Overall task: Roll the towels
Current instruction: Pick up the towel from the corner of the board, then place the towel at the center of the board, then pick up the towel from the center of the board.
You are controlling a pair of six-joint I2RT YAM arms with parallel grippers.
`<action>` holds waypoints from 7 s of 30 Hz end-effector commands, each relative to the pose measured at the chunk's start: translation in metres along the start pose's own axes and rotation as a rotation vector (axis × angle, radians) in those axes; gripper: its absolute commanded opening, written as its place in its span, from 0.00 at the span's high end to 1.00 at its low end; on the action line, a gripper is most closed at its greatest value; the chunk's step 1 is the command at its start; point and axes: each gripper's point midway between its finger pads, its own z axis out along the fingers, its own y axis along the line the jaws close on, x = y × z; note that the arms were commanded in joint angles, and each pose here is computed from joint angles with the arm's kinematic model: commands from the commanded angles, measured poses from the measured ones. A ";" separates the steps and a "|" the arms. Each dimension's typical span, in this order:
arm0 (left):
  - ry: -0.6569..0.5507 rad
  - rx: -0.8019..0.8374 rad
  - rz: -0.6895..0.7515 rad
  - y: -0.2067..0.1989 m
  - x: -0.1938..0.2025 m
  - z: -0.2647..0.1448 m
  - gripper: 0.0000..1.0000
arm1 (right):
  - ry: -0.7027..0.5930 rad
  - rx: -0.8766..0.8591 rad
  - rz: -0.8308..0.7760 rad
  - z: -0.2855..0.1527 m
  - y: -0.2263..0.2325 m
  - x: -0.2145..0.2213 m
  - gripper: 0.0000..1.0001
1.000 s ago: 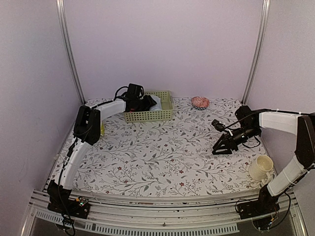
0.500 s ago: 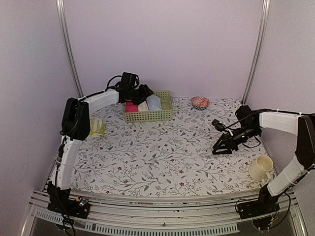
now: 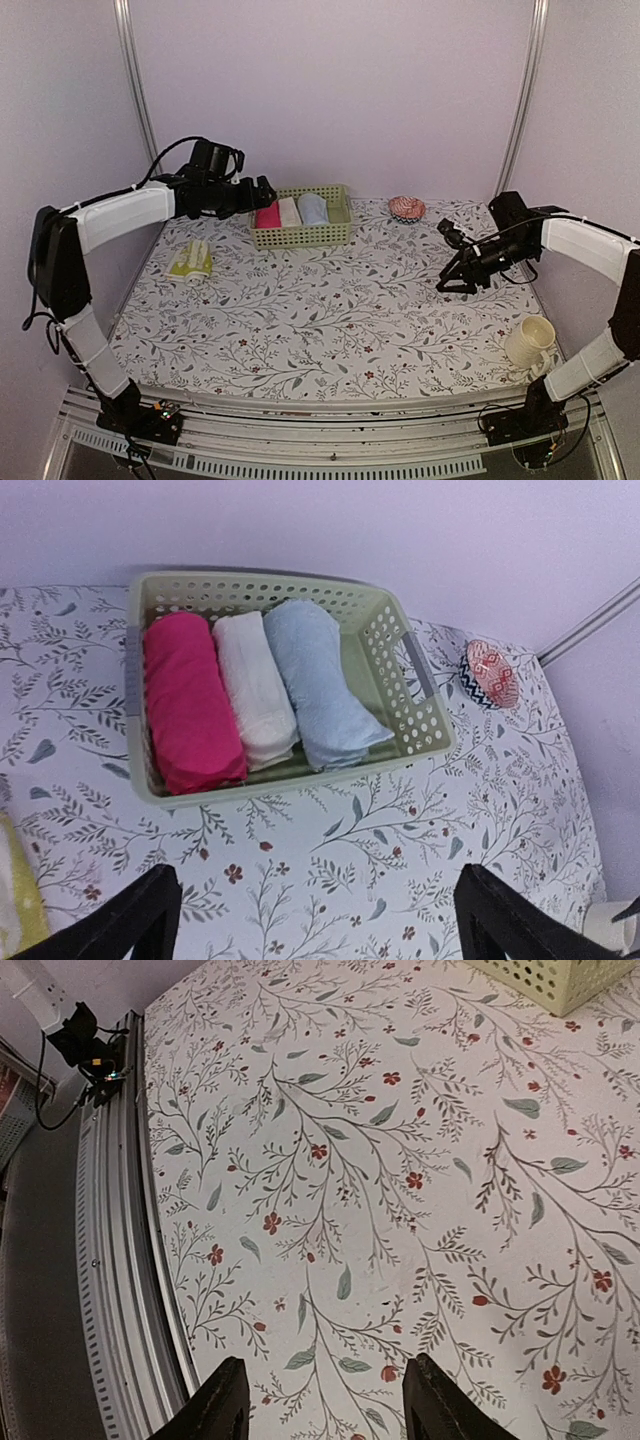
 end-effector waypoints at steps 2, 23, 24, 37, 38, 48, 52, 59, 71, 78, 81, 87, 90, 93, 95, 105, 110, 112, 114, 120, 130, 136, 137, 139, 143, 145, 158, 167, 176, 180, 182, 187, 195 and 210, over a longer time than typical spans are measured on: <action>-0.052 -0.091 0.233 0.021 0.007 -0.065 0.01 | -0.103 0.327 -0.083 -0.060 -0.038 -0.058 0.44; 0.160 -0.429 -0.071 0.223 0.073 -0.068 0.30 | -0.234 0.285 0.099 -0.049 -0.066 -0.033 0.08; 0.149 -0.421 -0.088 0.227 0.073 -0.065 0.33 | -0.233 0.278 0.099 -0.049 -0.066 -0.033 0.08; 0.223 -0.463 -0.140 0.259 0.095 -0.028 0.63 | -0.208 0.241 0.097 -0.041 -0.064 -0.026 0.10; 0.222 -0.472 -0.141 0.261 0.095 -0.028 0.67 | -0.204 0.238 0.100 -0.040 -0.065 -0.025 0.11; 0.114 -0.496 0.005 0.197 0.043 -0.070 0.96 | -0.190 0.212 0.107 -0.036 -0.066 -0.023 0.13; 0.023 -0.273 0.106 0.105 0.014 -0.099 1.00 | -0.190 0.201 0.105 -0.036 -0.065 -0.024 0.13; 0.033 0.649 0.112 -0.087 0.052 -0.152 1.00 | -0.197 0.164 0.100 -0.034 -0.060 -0.025 0.14; 0.496 0.241 0.097 -0.006 0.230 -0.044 0.66 | -0.099 0.137 -0.134 -0.007 -0.011 -0.043 0.34; 0.387 0.045 0.121 0.029 0.214 -0.063 0.61 | 0.055 0.152 -0.437 0.045 0.042 -0.058 0.39; 0.344 0.045 0.091 0.034 0.215 -0.073 0.60 | 0.088 0.130 -0.536 0.070 0.058 -0.069 0.44; 0.317 0.113 0.031 0.032 0.226 -0.083 0.60 | 0.221 0.087 -0.629 0.143 0.069 -0.072 0.59; 0.309 0.122 0.017 0.032 0.229 -0.087 0.60 | 0.287 0.072 -0.635 0.174 0.062 -0.065 0.60; 0.302 0.127 0.011 0.034 0.232 -0.090 0.60 | 0.324 0.049 -0.649 0.197 0.058 -0.061 0.57; 0.298 0.129 0.011 0.034 0.232 -0.091 0.60 | 0.336 0.032 -0.657 0.209 0.059 -0.060 0.56; 0.299 0.127 0.030 0.035 0.231 -0.092 0.60 | 0.419 -0.040 -0.656 0.245 0.060 -0.042 0.52; 0.307 0.121 0.038 0.036 0.234 -0.089 0.60 | 0.447 -0.098 -0.650 0.248 0.066 -0.033 0.51; 0.313 0.116 0.040 0.037 0.235 -0.087 0.60 | 0.451 -0.120 -0.653 0.248 0.069 -0.031 0.49; 0.317 0.114 0.043 0.038 0.236 -0.086 0.60 | 0.453 -0.117 -0.654 0.250 0.068 -0.031 0.49; 0.321 0.109 0.051 0.038 0.235 -0.084 0.60 | 0.462 -0.042 -0.618 0.261 0.052 -0.035 0.56; 0.340 0.103 0.062 0.038 0.238 -0.080 0.60 | 0.459 -0.088 -0.584 0.259 0.061 -0.042 0.70; 0.342 0.103 0.064 0.038 0.238 -0.079 0.60 | 0.461 -0.051 -0.566 0.261 0.055 -0.045 0.73; 0.342 0.102 0.064 0.038 0.238 -0.079 0.60 | 0.468 -0.047 -0.567 0.261 0.054 -0.044 0.73; 0.342 0.102 0.066 0.038 0.238 -0.080 0.60 | 0.479 -0.044 -0.575 0.261 0.052 -0.040 0.70; 0.341 0.098 0.066 0.039 0.238 -0.080 0.59 | 0.488 -0.023 -0.589 0.261 0.048 -0.037 0.67; 0.340 0.098 0.065 0.039 0.238 -0.080 0.60 | 0.486 -0.019 -0.595 0.261 0.048 -0.037 0.65; 0.342 0.089 0.062 0.041 0.240 -0.078 0.60 | 0.501 0.116 -0.628 0.268 0.039 -0.039 0.65; 0.347 0.087 0.067 0.041 0.240 -0.076 0.59 | 0.432 0.209 -0.645 0.245 0.039 -0.075 0.96; 0.274 0.061 0.150 0.039 0.215 -0.083 0.55 | 0.096 0.402 -0.668 0.100 0.052 -0.217 0.97; 0.241 0.075 0.185 0.032 0.202 -0.085 0.54 | -0.129 0.465 -0.688 0.012 0.079 -0.275 0.98; 0.216 0.099 0.195 0.026 0.195 -0.087 0.54 | -0.191 0.488 -0.683 -0.019 0.086 -0.283 0.97; 0.152 0.200 0.228 0.002 0.183 -0.088 0.53 | -0.102 0.504 -0.574 -0.019 0.044 -0.235 0.98; 0.208 0.350 0.332 -0.052 0.207 -0.057 0.53 | -0.017 0.576 -0.253 -0.030 -0.065 -0.114 0.97; 0.272 0.433 0.819 -0.181 0.248 0.035 0.52 | -0.065 0.559 -0.051 -0.033 -0.101 -0.040 0.98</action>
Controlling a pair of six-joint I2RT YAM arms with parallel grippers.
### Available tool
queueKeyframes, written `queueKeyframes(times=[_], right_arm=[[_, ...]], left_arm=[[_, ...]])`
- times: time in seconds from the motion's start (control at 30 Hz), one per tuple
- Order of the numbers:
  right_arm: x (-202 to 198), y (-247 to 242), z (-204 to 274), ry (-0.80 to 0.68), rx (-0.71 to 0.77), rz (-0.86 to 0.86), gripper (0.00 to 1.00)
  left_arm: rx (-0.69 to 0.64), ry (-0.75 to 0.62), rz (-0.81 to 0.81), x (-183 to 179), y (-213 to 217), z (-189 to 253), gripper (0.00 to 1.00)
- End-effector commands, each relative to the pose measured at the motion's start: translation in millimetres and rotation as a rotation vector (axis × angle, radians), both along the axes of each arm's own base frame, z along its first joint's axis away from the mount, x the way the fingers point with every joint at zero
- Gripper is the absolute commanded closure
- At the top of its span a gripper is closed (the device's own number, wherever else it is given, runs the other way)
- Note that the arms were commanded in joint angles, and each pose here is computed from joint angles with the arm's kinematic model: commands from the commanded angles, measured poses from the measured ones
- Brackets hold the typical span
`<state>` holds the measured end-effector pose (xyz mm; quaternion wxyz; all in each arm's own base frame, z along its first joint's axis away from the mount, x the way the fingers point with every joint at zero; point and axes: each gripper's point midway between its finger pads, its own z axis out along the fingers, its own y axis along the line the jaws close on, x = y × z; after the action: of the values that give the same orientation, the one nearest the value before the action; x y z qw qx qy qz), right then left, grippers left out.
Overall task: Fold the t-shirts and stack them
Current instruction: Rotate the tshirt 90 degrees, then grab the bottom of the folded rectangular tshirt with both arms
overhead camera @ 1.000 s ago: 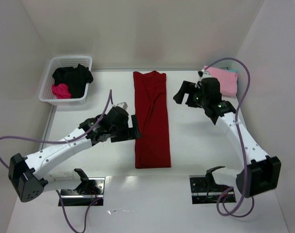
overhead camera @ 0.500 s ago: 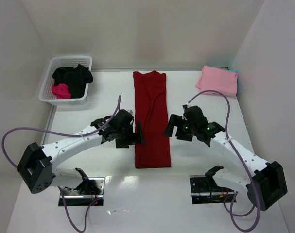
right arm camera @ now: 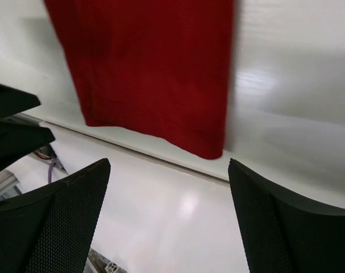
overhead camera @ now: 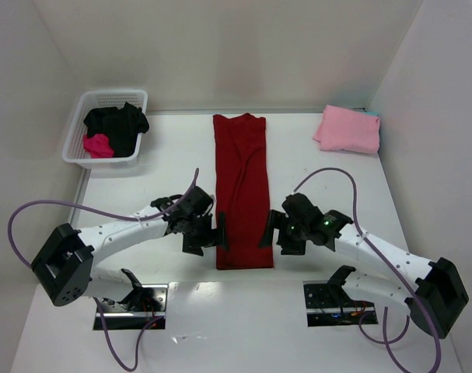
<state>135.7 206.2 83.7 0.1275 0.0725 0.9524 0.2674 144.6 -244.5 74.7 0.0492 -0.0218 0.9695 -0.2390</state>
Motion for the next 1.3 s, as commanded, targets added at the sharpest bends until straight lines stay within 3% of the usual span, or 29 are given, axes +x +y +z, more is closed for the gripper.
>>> queueKeyframes(times=[0.0,0.2,0.47,0.83,1.07,1.17,1.27], right_arm=[[-9.3,-14.8,-1.5,0.030,-0.071,-0.053,0.11],[-8.8,-15.2,-10.5,0.070,-0.186,-0.070,0.13],[-32.7,8.0,-29.3,0.127,-0.224,-0.005,0.16],[-24.1,-1.4,-33.0,0.090,-0.247,-0.089,0.21],[-22.3,1.1,-46.9,0.094,-0.253,-0.089,0.25],[-22.3,-1.6,-48.0,0.087,-0.258,-0.093,0.35],[-26.0,-7.0,-52.7,0.091,-0.270,-0.084,0.37]], left_arm=[[-0.006,0.020,-0.039,-10.3,4.1,-1.5,0.01],[0.010,0.020,-0.043,-9.9,6.1,-11.0,0.01],[0.032,0.015,-0.064,-8.6,8.3,-20.6,0.01],[0.083,0.033,-0.115,-16.8,3.0,-33.7,0.04],[0.057,0.043,-0.081,-22.2,-7.4,-31.6,0.15],[0.069,0.059,-0.064,-25.8,-11.1,-36.1,0.18],[0.069,0.074,-0.052,-30.1,-15.8,-37.8,0.21]])
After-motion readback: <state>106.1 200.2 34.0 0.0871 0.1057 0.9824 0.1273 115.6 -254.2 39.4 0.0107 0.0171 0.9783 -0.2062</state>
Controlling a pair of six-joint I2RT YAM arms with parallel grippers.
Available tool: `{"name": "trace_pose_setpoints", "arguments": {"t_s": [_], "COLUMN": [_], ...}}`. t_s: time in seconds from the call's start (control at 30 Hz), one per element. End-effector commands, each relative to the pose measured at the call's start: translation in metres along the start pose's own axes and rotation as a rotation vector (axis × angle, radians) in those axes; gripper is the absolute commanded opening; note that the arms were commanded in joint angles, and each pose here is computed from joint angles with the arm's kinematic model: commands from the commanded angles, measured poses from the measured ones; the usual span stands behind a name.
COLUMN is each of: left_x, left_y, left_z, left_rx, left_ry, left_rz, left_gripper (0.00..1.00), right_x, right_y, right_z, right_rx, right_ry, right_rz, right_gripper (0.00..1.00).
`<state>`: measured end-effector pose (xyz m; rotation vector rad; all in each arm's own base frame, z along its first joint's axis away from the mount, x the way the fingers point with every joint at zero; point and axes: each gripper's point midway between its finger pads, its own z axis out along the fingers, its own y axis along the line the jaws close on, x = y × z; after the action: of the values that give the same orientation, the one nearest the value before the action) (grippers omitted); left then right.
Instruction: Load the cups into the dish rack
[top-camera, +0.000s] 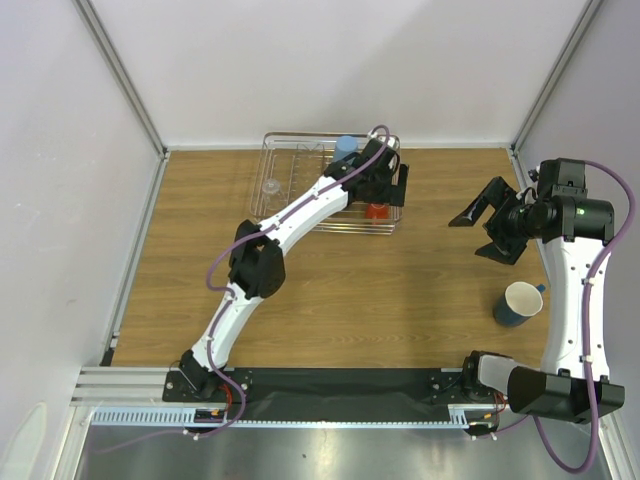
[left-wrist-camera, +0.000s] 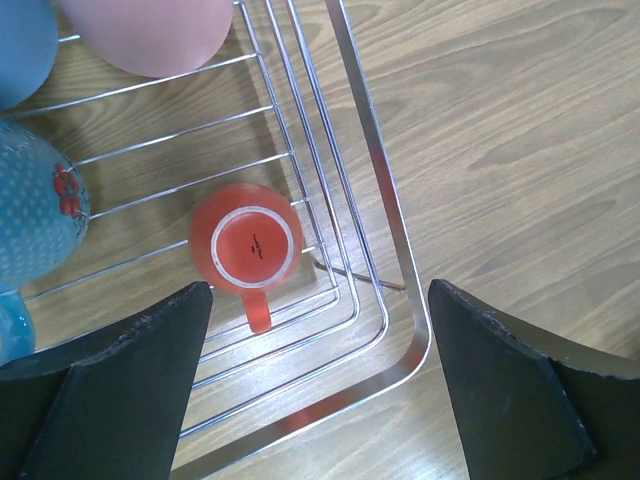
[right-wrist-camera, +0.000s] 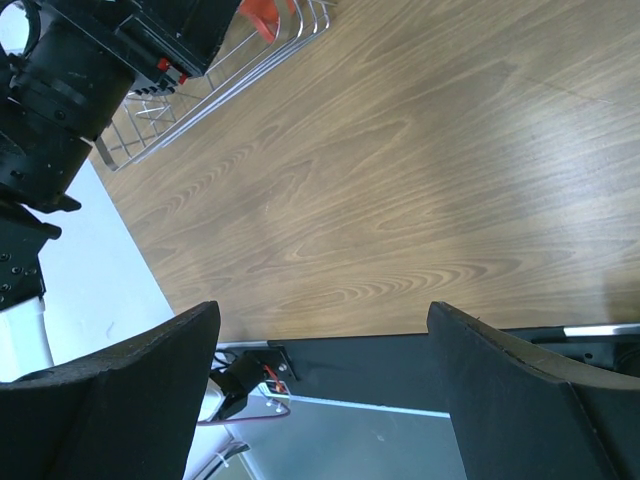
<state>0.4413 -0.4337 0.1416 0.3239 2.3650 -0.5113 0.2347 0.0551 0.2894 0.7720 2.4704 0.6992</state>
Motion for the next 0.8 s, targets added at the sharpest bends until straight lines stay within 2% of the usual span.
{"name": "trace_pose_setpoints", "arguments": {"t_s": [0.0,0.17,0.37,0.4,0.43,0.5,0.53,0.57,0.63,0.67,0.7,0.77], "left_x": [-0.028,-0.059,-0.091,-0.084,-0.088,-0.069,-0.063,-0.065,-0.042,-0.045,-0.025,-0.013], "left_y": [-0.020,-0.017,-0.016,-0.015,-0.016,-0.016,-0.022,-0.025,-0.032,-0.037,-0.036,-0.042], "left_z": [-0.039,-0.078,-0.156,-0.160,-0.185,-0.193,-0.200,-0.224,-0.229,-0.255,-0.251,-0.276], "left_rx": [0.055,0.028,0.019,0.014,0.028,0.031,0.074,0.107,0.163,0.217,0.239,0.335], "left_ry": [-0.069,-0.160,-0.258,-0.240,-0.262,-0.228,-0.220,-0.242,-0.190,-0.221,-0.173,-0.182], "left_rz": [0.019,0.040,0.054,0.063,0.070,0.092,0.101,0.098,0.101,0.102,0.105,0.108], "left_gripper": [0.95,0.96,0.96,0.96,0.96,0.94,0.94,0.92,0.91,0.92,0.91,0.91], "right_x": [0.011,0.009,0.004,0.003,0.000,-0.001,-0.004,-0.005,-0.014,-0.015,-0.015,-0.018], "right_y": [0.001,-0.005,-0.025,-0.027,-0.033,-0.037,-0.044,-0.048,-0.065,-0.069,-0.072,-0.079], "right_z": [-0.015,-0.013,-0.013,-0.013,-0.014,-0.016,-0.019,-0.021,-0.028,-0.030,-0.030,-0.030], "right_rx": [-0.002,0.022,0.118,0.131,0.160,0.188,0.223,0.249,0.349,0.373,0.389,0.428], "right_ry": [0.011,-0.006,-0.040,-0.046,-0.062,-0.081,-0.104,-0.117,-0.168,-0.180,-0.184,-0.202], "right_rz": [0.000,-0.024,-0.071,-0.075,-0.079,-0.081,-0.083,-0.081,-0.082,-0.084,-0.081,-0.076], "right_gripper": [0.92,0.91,0.90,0.89,0.89,0.88,0.87,0.87,0.85,0.84,0.83,0.83]}}
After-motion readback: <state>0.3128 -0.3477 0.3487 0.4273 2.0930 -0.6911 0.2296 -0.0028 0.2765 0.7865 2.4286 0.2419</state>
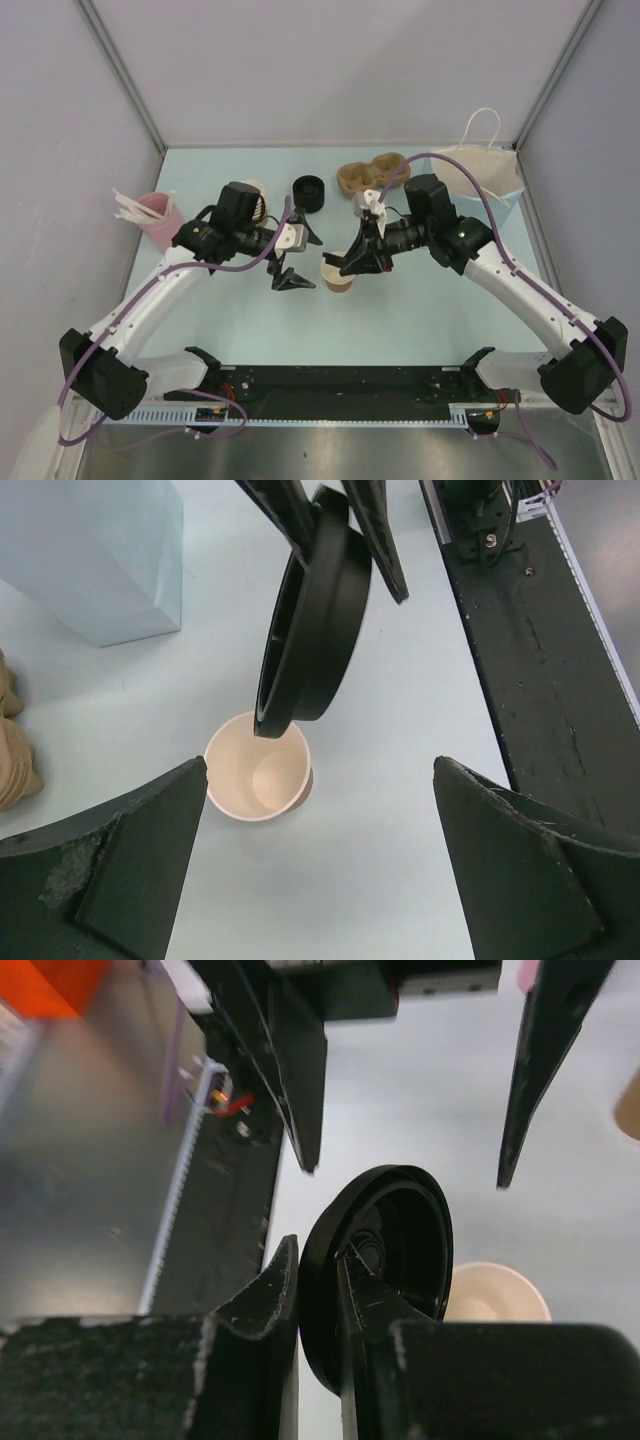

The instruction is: Pack the takeout coffee

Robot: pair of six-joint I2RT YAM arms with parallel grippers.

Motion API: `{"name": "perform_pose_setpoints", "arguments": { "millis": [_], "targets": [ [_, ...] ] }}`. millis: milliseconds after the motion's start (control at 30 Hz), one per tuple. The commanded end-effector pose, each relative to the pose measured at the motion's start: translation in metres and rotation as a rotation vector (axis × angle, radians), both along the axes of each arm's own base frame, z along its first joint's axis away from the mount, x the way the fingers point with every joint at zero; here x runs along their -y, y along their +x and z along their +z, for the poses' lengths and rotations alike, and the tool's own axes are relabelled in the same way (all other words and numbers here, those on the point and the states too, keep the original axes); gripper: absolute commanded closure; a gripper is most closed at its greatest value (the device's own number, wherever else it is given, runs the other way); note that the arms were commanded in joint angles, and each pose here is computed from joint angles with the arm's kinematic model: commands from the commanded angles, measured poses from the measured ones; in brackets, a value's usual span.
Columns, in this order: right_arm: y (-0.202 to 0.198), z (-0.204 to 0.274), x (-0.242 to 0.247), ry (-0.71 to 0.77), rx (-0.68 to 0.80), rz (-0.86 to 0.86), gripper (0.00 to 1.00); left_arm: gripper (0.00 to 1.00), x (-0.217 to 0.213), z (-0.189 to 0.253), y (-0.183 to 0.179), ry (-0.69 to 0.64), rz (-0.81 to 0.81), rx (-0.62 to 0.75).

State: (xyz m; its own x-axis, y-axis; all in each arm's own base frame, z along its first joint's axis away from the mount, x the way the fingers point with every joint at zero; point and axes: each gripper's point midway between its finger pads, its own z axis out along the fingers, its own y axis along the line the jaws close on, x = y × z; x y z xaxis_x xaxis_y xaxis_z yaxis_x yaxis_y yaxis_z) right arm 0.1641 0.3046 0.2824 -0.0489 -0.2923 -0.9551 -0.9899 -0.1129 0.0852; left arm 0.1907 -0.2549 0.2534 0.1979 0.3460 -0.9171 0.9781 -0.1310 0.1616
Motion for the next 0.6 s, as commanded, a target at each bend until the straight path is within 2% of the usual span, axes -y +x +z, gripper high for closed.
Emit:
{"name": "perform_pose_setpoints", "arguments": {
  "millis": [0, 233, 367, 567],
  "targets": [
    [-0.017, 0.047, 0.002, 0.154, -0.212, 0.179, 0.97, 0.00, 0.016, 0.011, 0.008, -0.073, -0.032, 0.054],
    [-0.013, 0.049, 0.006, 0.160, -0.330, 0.235, 0.97, 0.00, 0.030, 0.027, 0.001, -0.214, -0.052, -0.046],
    [-0.008, 0.055, 0.008, 0.173, -0.332, 0.234, 0.96, 0.00, 0.032, 0.026, -0.007, -0.252, -0.057, -0.141],
    [-0.001, 0.053, 0.008, 0.173, -0.335, 0.215, 0.95, 0.01, 0.033, 0.036, -0.020, -0.292, -0.116, -0.195]
  ]
}}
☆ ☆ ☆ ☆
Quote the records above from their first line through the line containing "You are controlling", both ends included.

## The completed task
Overall task: Roll the towels
Current instruction: Pick up the towel from the corner of the board, then place the towel at the center of the board, then pick up the towel from the center of the board.
You are controlling a pair of six-joint I2RT YAM arms with parallel grippers.

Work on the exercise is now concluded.